23 S.W. 1038, 5 Tex. Civ. App. 280, 1893 Tex. App. LEXIS 588
CourtCourt of Appeals of Texas
DecidedNovember 22, 1893
DocketNo. 92.
StatusPublished
Cited by11 cases

This text of 23 S.W. 1038 (De Leon v. McMurray) is published on Counsel Stack Legal Research, covering Court of Appeals of Texas primary law. Counsel Stack provides free access to over 12 million legal documents including statutes, case law, regulations, and constitutions.

Bluebook
De Leon v. McMurray, 23 S.W. 1038, 5 Tex. Civ. App. 280, 1893 Tex. App. LEXIS 588 (Tex. Ct. App. 1893).

Opinion

JAMES, Chief Justice.

Appellants sued for an undivided half, being the sum of the undivided interests claimed by the several plaintiffs, of a league and labor of land in Live Oak County, granted by the State of Coahuila and Texas to Francisco Leal.

The defendants pleaded not guilty and the statutes of five and ten years limitations. The demurrers and other pleas filed by defendants are not material upon this appeal, as judgment was for the defendants.

By supplemental petition, the coverture of the plaintiff Olivia Lozano was set up, the same being alleged to have existed from August 24,1867.
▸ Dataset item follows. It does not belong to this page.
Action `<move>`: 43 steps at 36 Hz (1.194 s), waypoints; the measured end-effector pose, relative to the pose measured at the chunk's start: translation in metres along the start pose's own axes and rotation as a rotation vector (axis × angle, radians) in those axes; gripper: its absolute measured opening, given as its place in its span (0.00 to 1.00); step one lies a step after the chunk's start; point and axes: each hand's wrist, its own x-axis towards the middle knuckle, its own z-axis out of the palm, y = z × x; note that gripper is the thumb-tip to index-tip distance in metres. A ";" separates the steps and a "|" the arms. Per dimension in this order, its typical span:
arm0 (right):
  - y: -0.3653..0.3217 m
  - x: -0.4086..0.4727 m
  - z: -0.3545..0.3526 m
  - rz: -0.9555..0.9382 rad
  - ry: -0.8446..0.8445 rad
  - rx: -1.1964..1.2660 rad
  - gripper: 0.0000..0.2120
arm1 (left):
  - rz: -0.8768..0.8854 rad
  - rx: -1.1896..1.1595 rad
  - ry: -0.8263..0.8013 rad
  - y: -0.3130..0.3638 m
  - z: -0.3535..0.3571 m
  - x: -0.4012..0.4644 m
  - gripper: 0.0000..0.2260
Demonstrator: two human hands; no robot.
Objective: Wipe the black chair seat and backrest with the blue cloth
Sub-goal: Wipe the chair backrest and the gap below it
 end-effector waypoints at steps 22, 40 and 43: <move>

There is no written charge in the record, but it appears from a bill of exceptions, that by agreement of counsel the court charged the jury orally, and exception was reserved to the following portion of the charge given:

“ You are instructed that the defendants have made out their plea of the statute of limitation as against all the plaintiffs except Mrs. Lozano, and you will find in favor of the defendants against all of the plaintiffs except said Mrs. Lozano; and as to her, if you believe from the evidence that she is a descendant of Francisco Leal, the party to whom the tract of land was granted, then you will find in favor of her, and against the de *282 fendants, for one-sixth of one-fourth plus one-fifth of one-sixth of one-fourth of the entire Leal survey.”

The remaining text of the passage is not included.